Come molti, negli ultimi tempi mi sono posta diverse domande sulla diffusione dell’influenza da virus A H1N1, volgarmente detta “suina”; così ho approfittato della presenza di un medico in famiglia e ne ho parlato con mio marito, il dottor Roberto Lubello, pneumologo presso l’Ospedale Galateo di San Cesario di Lecce.
L’influenza A H1N1 è più pericolosa delle altre forme di influenza stagionale?
No. Presenta gli stessi rischi di altre forme influenzali.
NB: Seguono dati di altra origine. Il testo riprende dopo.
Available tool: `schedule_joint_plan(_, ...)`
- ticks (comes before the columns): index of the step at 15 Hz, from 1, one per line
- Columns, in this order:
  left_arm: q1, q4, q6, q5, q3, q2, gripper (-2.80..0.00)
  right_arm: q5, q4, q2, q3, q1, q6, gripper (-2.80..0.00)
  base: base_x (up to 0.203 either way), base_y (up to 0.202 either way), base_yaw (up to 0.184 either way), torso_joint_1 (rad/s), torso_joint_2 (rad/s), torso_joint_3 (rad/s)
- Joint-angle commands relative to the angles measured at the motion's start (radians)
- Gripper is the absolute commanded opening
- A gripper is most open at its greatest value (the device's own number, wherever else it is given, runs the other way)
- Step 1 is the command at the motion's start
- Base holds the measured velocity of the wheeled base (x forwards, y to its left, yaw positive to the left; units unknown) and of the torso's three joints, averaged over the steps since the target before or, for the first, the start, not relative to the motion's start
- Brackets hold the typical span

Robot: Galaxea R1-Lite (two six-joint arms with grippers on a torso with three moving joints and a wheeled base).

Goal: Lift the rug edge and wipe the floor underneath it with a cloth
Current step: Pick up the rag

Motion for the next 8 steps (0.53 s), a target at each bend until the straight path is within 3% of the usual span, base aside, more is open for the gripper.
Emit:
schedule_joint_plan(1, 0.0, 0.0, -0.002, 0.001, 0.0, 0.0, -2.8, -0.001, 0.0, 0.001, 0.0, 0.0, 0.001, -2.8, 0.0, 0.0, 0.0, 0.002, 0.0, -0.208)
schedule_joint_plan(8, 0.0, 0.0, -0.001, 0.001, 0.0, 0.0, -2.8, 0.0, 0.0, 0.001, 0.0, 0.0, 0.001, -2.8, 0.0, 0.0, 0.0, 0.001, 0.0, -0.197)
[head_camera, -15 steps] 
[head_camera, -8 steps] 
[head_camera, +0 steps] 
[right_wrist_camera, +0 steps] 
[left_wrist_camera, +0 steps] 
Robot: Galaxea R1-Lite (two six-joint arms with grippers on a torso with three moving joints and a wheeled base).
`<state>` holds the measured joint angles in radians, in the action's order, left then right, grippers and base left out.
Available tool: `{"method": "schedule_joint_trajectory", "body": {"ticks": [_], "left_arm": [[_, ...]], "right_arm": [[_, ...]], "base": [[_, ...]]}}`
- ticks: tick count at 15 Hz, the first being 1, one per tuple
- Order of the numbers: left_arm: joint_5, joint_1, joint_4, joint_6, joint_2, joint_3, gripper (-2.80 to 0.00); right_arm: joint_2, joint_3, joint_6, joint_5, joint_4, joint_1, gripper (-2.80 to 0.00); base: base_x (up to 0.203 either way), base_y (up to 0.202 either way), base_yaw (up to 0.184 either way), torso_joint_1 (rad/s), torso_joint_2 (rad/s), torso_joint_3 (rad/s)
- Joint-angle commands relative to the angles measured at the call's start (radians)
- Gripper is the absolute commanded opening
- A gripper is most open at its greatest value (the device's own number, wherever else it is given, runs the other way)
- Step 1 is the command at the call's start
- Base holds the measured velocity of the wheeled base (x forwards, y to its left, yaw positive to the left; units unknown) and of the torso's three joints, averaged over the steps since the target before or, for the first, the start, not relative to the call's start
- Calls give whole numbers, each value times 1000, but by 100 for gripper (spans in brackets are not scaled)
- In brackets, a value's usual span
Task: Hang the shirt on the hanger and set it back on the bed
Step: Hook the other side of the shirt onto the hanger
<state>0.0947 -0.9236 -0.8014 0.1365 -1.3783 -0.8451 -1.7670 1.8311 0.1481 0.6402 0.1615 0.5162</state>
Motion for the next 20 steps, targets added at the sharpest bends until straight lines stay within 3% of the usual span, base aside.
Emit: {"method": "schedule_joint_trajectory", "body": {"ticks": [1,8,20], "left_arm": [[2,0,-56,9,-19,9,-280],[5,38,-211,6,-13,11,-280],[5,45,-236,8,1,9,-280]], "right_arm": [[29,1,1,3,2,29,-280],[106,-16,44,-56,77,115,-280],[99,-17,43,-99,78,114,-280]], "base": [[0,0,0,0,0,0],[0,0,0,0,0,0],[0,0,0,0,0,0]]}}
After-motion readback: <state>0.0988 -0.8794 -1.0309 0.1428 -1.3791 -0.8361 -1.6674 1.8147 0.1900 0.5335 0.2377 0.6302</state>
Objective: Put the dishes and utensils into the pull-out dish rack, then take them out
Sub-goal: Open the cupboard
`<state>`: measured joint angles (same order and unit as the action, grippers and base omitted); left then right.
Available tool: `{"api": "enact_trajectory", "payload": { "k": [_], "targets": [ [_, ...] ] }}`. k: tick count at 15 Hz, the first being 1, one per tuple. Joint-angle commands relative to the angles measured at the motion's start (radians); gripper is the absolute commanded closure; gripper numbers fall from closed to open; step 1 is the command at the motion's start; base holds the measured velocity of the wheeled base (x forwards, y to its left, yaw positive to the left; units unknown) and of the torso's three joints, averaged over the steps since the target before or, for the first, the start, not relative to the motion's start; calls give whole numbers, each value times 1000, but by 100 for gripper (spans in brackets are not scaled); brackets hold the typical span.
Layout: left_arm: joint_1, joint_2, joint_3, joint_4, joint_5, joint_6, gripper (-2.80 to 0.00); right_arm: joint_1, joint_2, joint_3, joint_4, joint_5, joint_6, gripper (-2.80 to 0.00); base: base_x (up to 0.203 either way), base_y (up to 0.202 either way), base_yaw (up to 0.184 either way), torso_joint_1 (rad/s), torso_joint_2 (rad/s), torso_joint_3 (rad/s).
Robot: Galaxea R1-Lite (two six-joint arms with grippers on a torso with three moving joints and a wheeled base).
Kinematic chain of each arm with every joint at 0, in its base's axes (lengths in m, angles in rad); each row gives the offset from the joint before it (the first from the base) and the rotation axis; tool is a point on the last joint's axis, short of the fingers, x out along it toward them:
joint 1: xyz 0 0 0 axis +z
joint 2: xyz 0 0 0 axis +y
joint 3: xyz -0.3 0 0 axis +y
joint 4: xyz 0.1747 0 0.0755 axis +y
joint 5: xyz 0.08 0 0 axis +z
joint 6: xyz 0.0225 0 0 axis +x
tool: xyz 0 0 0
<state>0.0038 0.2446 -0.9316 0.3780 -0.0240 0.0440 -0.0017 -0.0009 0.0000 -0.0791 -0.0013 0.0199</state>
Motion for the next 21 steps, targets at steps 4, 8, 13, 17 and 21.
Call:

E allora perché si parla più del solito di complicanze respiratorie?
Per due motivi. Il virus A H1N1 sembra avere un potenziale di contagiosità maggiore di altri virus, inoltre quest’anno avremo due tipi diversi di influenza.
In sintesi, ci si aspetta che ci sia un numero più elevato di persone contagiate e, di conseguenza, un numero un po’ più alto del solito di pazienti che potrebbero presentare complicanze più o meno gravi.
Chi sono i cosiddetti soggetti a rischio?
Le donne in gravidanza e, in generale, tutti i pazienti con patologie croniche, soprattutto quelli con malattie a carico dell’apparato respiratorio.
Colpisce prevalentemente i bambini, gli adolescenti e i giovani adulti. Perché?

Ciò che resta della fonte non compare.